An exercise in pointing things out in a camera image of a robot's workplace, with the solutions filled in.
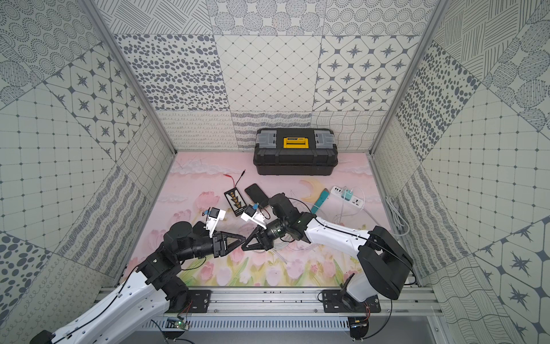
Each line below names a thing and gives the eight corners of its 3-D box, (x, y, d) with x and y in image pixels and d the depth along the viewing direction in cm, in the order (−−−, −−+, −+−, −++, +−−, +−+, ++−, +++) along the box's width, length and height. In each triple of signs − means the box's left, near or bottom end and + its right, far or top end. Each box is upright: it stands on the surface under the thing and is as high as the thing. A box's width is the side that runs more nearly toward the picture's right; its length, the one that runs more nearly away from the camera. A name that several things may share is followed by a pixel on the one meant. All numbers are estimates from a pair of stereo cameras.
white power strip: (328, 192, 105) (329, 189, 103) (332, 187, 107) (333, 184, 105) (360, 209, 99) (362, 207, 97) (363, 203, 101) (365, 200, 99)
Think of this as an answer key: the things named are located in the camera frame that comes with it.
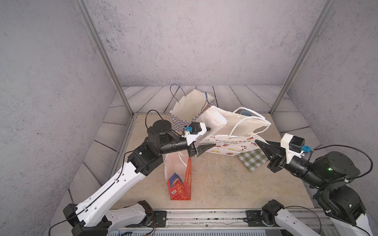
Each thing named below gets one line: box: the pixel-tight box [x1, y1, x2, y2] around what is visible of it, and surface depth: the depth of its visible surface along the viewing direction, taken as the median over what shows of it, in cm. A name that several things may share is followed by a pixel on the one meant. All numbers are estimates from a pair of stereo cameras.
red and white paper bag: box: [163, 150, 192, 201], surface depth 66 cm
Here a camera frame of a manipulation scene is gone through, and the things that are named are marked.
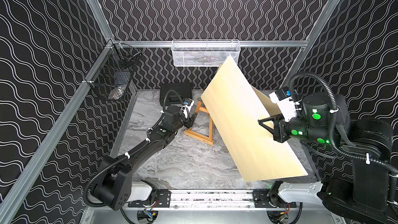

*Work to be completed*: Leave every picture out and write out exactly the lines from the line with "red and white" through the last line of the material.

*Solution to this task*:
red and white paper bag: box: [163, 150, 192, 201], surface depth 66 cm
Here a camera frame of a manipulation scene is gone through, and the things that are named are marked.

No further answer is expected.